■ **Your task**
Look through the material and copy each line holding "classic".

■ **Provided records**
▶

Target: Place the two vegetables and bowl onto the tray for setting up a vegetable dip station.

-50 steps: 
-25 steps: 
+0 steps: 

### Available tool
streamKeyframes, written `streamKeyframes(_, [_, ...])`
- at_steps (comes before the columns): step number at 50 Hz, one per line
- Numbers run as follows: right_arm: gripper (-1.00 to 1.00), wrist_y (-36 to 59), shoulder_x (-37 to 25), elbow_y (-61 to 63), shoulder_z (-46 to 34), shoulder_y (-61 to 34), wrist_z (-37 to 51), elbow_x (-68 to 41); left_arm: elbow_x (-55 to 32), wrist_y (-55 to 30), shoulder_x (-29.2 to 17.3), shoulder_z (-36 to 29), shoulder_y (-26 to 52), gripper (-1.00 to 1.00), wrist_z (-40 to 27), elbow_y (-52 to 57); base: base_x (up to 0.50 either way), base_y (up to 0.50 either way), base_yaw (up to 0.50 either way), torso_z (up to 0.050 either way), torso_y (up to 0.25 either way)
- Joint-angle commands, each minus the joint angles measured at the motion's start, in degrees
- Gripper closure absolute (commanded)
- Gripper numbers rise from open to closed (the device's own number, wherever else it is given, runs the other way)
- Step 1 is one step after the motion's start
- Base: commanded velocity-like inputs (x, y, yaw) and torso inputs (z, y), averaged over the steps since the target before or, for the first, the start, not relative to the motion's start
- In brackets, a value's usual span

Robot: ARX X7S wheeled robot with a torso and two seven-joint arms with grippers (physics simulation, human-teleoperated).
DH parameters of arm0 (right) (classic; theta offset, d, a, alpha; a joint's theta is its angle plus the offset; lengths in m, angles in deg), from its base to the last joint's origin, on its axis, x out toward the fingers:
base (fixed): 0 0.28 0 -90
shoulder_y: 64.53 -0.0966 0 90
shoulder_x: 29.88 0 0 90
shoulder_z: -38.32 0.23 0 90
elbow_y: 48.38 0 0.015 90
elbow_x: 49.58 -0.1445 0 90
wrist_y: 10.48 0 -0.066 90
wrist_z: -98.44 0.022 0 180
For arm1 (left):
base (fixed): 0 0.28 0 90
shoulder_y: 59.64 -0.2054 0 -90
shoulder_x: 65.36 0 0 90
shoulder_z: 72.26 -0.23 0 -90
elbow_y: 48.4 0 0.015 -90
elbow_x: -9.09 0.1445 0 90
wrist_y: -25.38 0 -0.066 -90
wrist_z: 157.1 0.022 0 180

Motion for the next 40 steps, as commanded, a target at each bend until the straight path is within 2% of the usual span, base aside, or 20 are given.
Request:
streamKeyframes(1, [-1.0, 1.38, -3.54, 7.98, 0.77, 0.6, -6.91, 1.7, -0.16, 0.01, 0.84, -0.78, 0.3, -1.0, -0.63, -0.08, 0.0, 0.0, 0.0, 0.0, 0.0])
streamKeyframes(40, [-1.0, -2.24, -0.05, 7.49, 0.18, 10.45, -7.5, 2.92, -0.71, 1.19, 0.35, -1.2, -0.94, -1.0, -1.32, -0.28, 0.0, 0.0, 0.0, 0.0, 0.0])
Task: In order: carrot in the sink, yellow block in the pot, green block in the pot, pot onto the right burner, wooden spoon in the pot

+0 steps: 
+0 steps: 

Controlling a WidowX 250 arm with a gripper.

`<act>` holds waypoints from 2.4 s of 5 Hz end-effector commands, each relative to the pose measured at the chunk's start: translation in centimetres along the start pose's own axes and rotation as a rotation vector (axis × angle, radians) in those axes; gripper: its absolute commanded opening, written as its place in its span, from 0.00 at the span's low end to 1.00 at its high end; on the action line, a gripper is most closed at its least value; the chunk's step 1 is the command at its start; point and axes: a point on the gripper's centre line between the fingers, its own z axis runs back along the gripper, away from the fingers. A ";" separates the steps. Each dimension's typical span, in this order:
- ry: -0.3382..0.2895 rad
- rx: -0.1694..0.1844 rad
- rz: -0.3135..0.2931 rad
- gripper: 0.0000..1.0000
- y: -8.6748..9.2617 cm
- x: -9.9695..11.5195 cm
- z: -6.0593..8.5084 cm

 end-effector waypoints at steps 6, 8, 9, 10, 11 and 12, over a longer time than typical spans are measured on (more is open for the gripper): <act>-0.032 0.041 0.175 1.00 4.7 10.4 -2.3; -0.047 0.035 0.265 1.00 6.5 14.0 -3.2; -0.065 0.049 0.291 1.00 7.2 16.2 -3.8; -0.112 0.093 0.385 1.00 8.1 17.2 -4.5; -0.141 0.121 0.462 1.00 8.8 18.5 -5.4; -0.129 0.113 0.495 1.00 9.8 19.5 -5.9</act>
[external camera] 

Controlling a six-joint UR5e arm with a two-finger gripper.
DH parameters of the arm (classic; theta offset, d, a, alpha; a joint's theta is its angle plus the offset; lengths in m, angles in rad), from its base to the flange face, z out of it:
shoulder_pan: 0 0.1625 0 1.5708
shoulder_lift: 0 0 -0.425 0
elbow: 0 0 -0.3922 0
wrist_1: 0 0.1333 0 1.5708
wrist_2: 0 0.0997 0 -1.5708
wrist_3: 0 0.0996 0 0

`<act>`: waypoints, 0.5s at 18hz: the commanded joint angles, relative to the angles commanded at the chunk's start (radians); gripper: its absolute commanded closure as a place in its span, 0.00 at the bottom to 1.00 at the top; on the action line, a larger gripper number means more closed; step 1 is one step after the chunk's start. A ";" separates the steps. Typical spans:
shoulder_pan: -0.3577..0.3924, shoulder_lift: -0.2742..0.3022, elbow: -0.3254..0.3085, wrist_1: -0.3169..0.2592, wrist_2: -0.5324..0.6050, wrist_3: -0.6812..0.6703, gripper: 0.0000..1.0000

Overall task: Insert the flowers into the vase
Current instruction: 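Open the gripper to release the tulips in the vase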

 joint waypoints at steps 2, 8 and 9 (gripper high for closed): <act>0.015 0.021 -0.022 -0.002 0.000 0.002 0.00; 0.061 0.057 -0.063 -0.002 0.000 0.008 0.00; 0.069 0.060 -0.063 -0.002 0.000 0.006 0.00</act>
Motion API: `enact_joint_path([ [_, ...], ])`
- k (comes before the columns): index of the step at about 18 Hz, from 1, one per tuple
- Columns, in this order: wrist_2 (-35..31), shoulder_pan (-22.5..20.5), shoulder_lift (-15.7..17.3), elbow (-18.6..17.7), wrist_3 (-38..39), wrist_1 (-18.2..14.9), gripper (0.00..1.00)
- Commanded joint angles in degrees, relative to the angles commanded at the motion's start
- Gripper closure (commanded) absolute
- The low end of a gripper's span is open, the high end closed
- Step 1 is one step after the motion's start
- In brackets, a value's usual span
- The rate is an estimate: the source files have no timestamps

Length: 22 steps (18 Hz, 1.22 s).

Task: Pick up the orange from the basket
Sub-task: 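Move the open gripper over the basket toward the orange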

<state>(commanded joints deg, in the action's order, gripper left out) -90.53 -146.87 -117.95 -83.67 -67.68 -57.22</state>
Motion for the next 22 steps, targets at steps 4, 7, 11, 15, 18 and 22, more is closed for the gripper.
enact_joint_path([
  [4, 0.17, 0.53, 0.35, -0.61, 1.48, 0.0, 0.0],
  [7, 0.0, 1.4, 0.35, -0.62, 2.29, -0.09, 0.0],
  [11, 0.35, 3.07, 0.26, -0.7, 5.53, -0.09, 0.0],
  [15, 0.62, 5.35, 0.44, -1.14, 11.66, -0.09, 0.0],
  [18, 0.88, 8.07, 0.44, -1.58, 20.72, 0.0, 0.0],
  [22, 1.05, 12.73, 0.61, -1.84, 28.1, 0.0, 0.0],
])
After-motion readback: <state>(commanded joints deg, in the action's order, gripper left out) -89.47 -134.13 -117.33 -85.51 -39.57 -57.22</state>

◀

■ **Solution**
DH parameters of arm0 (right) (classic; theta offset, d, a, alpha; a joint's theta is its angle plus the offset; lengths in m, angles in deg), from its base to the last joint's origin, on its axis, x out toward the fingers:
DH parameters of the arm (classic; theta offset, d, a, alpha; a joint's theta is its angle plus the offset; lengths in m, angles in rad), from its base to the flange face, z out of it:

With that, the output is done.